Dark Night: “Once Upon A Time” – straight from the heart with twist of malevolence!

I first heard of Australian Hip-Rock artist Dark Night a couple of months ago with his single “Mountain Side” (Produced by Blanco Billions) – a little rap and a...

I first heard of Australian Hip-Rock artist Dark Night a couple of months ago with his single “Mountain Side” (Produced by Blanco Billions) – a little rap and a little rock, I was hooked right away. Thematically, he can be considered a horror-core rapper, but he can step out of that element on any track, and at any time. He can write a song about anything and can do so with aggression, passion, sincerity, even though there is always a twist of darkness built in somewhere in the track. Another great aspect of his style is his ability to effortlessly switch between flows, accents, and dramatics.

Dark Night has no boundaries with what he raps about, meaning if something is on his mind, he’ll tell you about it. His latest track, “Once Upon A Time”, is no exception. Dark Night is a best storyteller, and he displays this ability on what sounds like an autobiographical track. The rapper narrates his birth, his growing up years, the discovery of his demons and the difficult nature of his grind from then on.

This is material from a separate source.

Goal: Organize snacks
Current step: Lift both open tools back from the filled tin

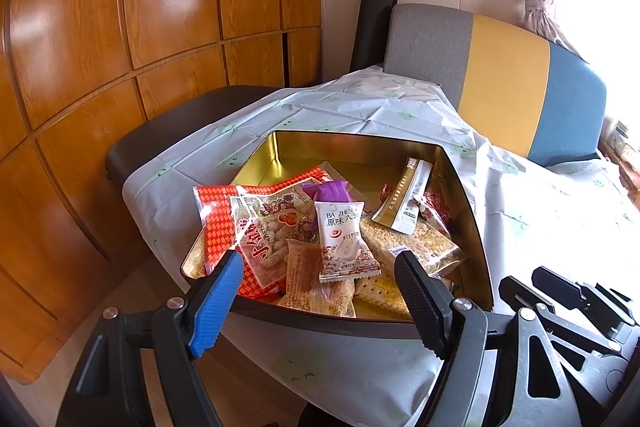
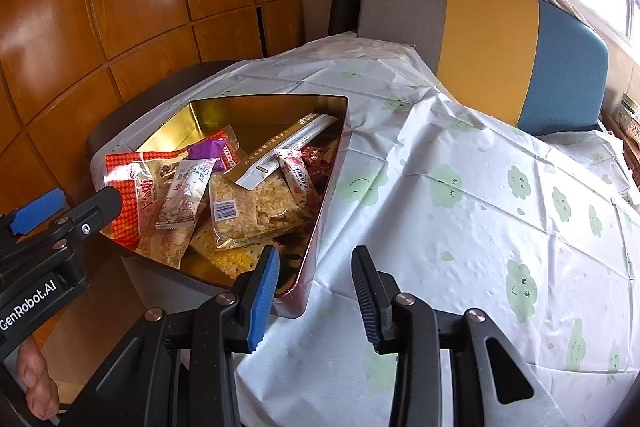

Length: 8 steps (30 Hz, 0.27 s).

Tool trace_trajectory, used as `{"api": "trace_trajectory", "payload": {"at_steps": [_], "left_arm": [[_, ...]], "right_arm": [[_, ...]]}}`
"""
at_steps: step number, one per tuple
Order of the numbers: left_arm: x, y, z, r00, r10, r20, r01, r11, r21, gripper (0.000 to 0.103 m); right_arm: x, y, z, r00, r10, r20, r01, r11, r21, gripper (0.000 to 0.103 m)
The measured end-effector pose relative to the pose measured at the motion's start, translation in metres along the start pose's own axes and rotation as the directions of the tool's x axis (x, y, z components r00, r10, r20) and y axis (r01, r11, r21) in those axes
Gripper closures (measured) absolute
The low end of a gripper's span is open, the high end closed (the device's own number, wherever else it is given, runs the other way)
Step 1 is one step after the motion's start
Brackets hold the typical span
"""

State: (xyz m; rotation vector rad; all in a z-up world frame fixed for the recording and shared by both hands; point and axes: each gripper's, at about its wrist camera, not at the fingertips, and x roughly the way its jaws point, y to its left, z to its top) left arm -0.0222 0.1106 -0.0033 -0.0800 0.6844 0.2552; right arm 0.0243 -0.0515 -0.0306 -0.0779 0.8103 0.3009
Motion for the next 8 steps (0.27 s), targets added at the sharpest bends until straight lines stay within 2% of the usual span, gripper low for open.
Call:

You can feel the raw sincerity and twist of malevolence in his voice as he explains what was going on with him during each eventful time of his life.  But Dark Night can do much more than tell a good story. He will make you think. Whether you agree or disagree with his message, his songs are real, straight from the heart, and mind opening.

Just look beyond the sinister imagery and malicious vocabulary and you will discover a ton of psychological dilemmas or demons going on in the mind of a growing kid. The question of how these dilemmas are resolved in every kid’s mind is what eventually makes him the man he will be. This is food for some serious thought, considering the self-destructing, vengefully wicked world we continue to create and live in.

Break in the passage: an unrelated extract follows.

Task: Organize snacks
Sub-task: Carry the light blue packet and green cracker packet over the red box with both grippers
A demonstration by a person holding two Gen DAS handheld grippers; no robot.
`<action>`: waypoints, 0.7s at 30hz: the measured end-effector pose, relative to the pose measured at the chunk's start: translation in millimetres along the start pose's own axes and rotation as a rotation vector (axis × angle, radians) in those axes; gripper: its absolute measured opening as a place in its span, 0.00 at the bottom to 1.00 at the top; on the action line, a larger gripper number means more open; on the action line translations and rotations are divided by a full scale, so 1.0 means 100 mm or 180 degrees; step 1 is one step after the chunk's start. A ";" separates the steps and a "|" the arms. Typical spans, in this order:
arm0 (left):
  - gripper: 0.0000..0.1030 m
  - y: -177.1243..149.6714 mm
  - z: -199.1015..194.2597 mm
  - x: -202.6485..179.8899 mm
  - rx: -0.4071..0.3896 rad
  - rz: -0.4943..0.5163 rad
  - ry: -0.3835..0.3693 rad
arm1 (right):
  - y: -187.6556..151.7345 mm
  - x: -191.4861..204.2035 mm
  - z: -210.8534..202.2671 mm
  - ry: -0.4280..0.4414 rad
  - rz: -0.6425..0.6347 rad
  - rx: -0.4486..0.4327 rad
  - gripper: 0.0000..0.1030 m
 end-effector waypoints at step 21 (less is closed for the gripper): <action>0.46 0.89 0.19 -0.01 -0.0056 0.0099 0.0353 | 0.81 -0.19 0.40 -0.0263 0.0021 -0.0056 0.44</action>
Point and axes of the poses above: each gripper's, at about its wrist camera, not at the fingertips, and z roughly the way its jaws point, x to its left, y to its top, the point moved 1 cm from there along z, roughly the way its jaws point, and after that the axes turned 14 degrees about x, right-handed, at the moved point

Again, my personal feeling is that if you listen beyond what might sound like an over the top, far-fetched, b-grade horror-movie plot, you will discover a hip-rock rapper who is actually opening up his heart on this song, telling the world about personal issues, which makes me respect him as an artist that much more. Anyone willing to talk about issues so important to them gains my respect. Artists who rap about money, cars, clothes, and hoes are too commonplace, especially in mainstream hip-hop.

Dark Night keeps it real all the time, but within a world of horror and fantasy, which is a fresh take on the genre. Most rappers who pretend to be real are actually delivering fantasy-land stories, while Dark Night who appears to deliver fantasy-land tales is actually giving us realness!

What this means, is that if you desire all the evil imagery and the horror-core vibe, you can just listen and trip, but if you want to dig a little deeper, beyond the rancorous façade, you will find lyrical material to deeply sink your teeth into on “Once Upon A Time”.